From the material below, reproduce exactly the stretch of lines that begins with the line holding "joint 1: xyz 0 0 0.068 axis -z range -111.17" and ends with the line holding "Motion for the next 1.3", skipping the pictures.

### Data for review
----
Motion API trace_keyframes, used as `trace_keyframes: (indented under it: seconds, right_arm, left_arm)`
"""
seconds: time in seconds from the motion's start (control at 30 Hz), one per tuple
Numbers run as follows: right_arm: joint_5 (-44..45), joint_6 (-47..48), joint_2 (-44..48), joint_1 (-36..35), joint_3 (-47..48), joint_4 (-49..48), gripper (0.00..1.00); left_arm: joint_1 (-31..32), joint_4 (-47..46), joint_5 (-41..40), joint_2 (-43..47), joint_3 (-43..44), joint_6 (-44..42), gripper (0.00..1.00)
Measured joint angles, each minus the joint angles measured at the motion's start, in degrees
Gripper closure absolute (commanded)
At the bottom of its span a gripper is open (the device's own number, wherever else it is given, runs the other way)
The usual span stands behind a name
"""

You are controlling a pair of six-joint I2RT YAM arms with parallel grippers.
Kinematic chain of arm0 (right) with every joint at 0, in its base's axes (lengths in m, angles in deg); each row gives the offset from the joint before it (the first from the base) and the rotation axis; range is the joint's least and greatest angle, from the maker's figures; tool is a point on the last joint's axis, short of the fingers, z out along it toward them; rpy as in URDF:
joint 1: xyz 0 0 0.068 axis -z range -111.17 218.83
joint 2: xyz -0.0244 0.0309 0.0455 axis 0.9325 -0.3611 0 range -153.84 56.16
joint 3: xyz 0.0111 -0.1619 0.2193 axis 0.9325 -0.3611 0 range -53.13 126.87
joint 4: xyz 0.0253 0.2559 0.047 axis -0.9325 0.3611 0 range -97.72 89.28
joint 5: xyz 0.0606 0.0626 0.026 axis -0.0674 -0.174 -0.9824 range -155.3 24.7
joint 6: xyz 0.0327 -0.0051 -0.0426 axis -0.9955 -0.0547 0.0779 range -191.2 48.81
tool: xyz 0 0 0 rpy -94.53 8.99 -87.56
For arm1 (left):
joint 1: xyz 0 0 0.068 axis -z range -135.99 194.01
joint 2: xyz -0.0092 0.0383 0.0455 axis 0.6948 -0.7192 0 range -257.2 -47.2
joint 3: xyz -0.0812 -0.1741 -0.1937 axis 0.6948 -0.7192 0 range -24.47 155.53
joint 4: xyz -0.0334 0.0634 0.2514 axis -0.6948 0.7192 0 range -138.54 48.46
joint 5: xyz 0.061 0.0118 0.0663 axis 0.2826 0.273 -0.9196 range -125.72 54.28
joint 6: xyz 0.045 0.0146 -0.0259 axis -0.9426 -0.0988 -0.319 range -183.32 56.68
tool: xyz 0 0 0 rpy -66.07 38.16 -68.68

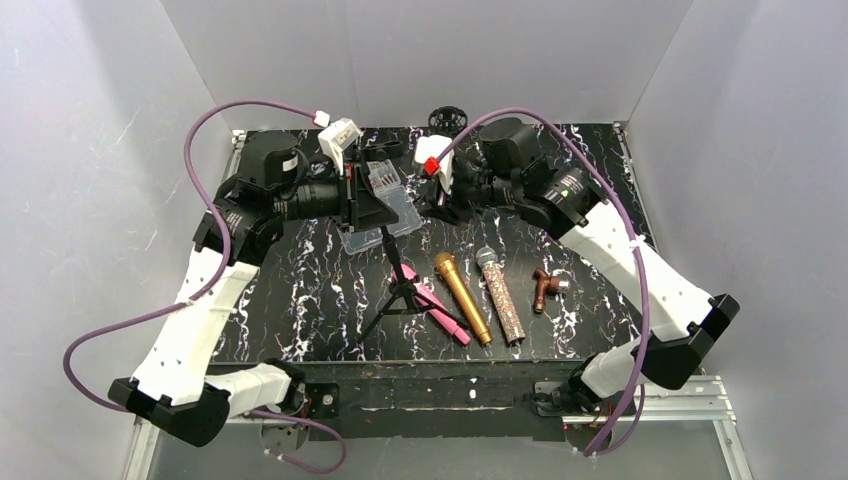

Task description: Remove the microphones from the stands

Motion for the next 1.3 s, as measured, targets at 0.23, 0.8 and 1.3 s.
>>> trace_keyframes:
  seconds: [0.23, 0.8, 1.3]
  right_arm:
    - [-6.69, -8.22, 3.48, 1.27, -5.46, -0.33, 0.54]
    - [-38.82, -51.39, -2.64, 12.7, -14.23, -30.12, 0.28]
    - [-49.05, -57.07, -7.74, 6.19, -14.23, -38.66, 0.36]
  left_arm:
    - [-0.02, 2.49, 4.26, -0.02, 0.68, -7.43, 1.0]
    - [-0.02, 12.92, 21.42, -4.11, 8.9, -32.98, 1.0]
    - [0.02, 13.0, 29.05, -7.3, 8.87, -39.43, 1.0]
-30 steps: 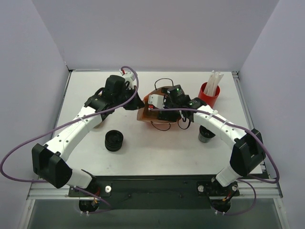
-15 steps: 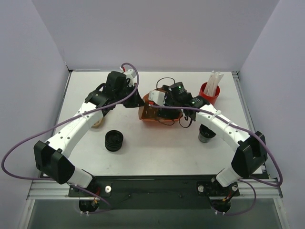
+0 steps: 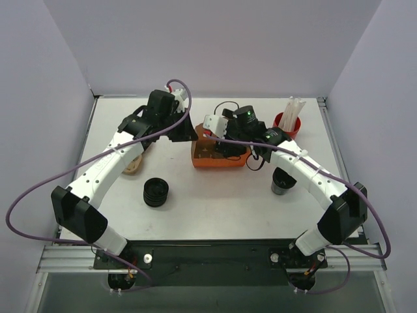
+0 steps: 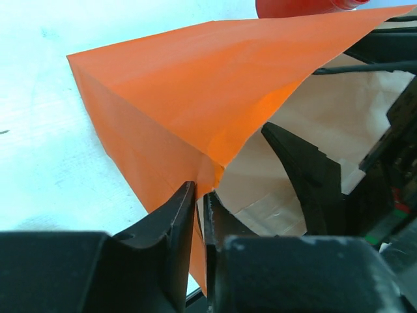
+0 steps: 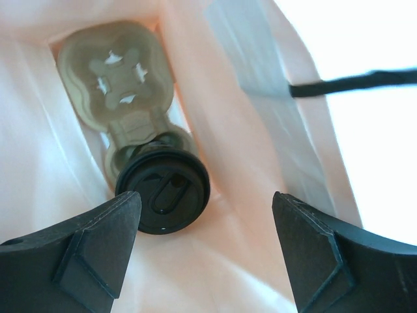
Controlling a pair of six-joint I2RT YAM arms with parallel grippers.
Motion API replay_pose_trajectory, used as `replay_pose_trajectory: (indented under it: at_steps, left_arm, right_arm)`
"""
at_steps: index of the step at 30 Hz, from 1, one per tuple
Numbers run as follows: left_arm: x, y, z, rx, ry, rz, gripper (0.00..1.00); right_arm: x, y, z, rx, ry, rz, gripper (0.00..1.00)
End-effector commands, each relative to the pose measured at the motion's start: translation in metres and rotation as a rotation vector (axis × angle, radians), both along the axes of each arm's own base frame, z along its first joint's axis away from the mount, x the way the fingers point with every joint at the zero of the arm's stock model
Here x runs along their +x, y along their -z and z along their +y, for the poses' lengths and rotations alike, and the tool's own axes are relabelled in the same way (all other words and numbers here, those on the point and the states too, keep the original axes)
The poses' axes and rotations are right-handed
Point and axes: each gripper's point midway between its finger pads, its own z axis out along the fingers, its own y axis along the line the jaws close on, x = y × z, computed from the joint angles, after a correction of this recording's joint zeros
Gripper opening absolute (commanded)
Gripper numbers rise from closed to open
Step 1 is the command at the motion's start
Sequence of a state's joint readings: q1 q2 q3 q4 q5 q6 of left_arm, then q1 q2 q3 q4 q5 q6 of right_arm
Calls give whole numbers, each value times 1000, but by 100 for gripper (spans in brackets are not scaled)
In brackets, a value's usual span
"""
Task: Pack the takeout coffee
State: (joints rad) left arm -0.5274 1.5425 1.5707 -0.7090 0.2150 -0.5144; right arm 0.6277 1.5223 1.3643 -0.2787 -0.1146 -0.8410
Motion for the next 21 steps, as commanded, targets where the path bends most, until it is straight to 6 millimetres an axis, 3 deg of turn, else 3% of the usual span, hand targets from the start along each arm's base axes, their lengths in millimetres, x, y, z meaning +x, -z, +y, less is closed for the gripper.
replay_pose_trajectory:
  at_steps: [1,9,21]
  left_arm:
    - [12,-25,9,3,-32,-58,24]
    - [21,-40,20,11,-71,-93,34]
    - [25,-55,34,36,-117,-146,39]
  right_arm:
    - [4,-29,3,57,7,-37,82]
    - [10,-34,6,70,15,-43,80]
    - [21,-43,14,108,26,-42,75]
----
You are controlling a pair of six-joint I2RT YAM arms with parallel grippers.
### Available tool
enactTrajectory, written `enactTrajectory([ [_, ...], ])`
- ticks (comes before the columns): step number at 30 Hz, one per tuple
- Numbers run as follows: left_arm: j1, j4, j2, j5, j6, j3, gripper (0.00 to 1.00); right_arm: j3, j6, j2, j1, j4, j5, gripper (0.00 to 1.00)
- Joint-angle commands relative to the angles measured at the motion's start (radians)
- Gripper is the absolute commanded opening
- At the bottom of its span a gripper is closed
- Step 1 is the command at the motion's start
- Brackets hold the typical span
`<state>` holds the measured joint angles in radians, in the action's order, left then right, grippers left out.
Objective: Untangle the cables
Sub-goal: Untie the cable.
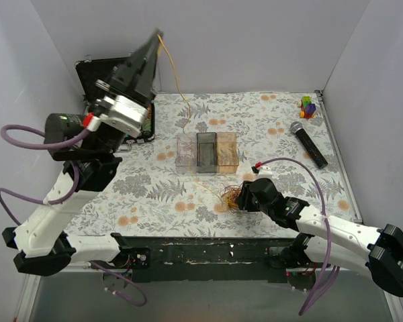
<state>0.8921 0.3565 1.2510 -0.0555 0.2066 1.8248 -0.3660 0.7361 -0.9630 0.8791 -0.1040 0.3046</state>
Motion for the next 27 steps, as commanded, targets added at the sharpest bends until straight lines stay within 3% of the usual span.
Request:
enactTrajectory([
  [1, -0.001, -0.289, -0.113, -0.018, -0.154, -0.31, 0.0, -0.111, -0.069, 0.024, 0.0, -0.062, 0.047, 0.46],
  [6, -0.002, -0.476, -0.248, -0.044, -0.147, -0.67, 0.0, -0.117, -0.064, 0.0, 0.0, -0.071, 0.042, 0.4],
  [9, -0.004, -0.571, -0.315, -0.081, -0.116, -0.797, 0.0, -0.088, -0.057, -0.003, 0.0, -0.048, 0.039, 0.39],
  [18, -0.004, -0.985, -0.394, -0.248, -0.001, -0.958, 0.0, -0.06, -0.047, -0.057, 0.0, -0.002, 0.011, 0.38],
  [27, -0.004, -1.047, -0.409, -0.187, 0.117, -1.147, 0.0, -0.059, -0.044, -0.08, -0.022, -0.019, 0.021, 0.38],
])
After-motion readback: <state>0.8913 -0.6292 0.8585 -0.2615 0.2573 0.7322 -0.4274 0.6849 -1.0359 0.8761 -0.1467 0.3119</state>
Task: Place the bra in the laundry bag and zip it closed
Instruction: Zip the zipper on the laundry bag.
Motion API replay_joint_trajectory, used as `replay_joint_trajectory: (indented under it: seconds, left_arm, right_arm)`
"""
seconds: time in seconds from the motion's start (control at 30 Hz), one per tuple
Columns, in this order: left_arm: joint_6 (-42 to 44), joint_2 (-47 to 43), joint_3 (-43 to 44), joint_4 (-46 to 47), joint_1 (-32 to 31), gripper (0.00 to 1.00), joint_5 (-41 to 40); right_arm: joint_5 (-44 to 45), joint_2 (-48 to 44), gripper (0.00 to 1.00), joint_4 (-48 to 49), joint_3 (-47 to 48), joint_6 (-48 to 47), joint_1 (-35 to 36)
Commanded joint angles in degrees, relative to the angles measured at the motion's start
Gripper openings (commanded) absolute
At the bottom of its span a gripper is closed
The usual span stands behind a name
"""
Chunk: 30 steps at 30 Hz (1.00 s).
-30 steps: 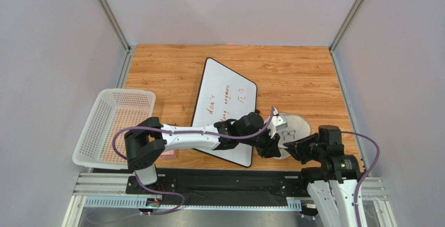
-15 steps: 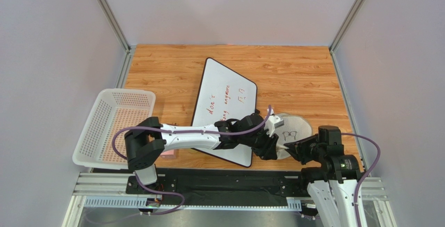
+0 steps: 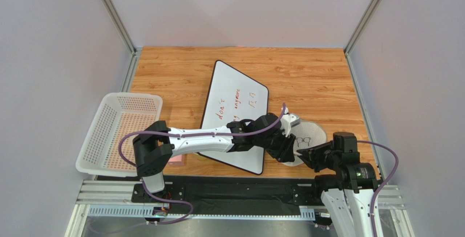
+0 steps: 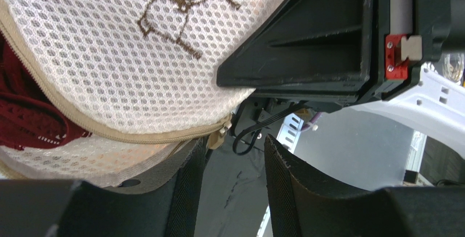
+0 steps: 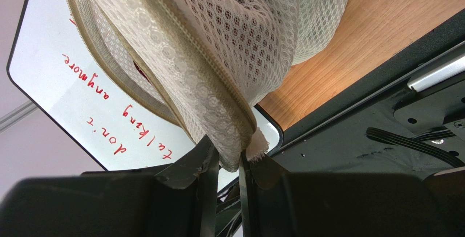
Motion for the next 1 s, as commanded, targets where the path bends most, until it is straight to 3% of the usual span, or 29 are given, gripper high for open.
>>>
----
### Completed exercise
joint 1: xyz 0 0 0.068 axis -z range -111.17 218.83
joint 2: xyz -0.0244 0.0309 0.0455 axis 0.9325 -0.3611 0 range -153.84 56.16
joint 3: xyz 0.0111 -0.1619 0.2193 axis 0.9325 -0.3611 0 range -53.13 126.87
joint 4: xyz 0.0253 0.2559 0.047 axis -0.9325 0.3611 0 range -97.72 89.28
joint 5: xyz 0.0606 0.0626 0.026 axis -0.0674 -0.174 -0.9824 range -155.3 24.7
joint 6: xyz 0.0327 -0.0051 -0.0426 axis -0.9955 -0.0547 0.0779 range -191.2 48.81
tool: xyz 0 0 0 rpy -94.53 8.99 -87.56
For arm1 (left):
joint 1: xyz 0 0 0.068 axis -z range -135.99 194.01
joint 2: xyz -0.0092 0.0383 0.0455 axis 0.6948 -0.7192 0 range -257.2 -47.2
joint 3: xyz -0.0812 -0.1741 -0.1937 axis 0.6948 -0.7192 0 range -24.47 155.53
joint 4: xyz -0.0334 0.0634 0.2514 axis -0.6948 0.7192 0 range -138.54 48.46
joint 5: xyz 0.061 0.0118 0.0663 axis 0.2826 0.273 -0.9196 range -125.72 54.28
joint 6: xyz 0.045 0.0146 -0.0259 axis -0.9426 -0.0988 -0.319 range -183.32 56.68
tool: xyz 0 0 0 rpy -66.07 38.16 -68.68


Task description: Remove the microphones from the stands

Motion for the next 1.3 s, as measured, targets at 0.23, 0.8 and 1.3 s.

Nothing else is needed to complete the answer.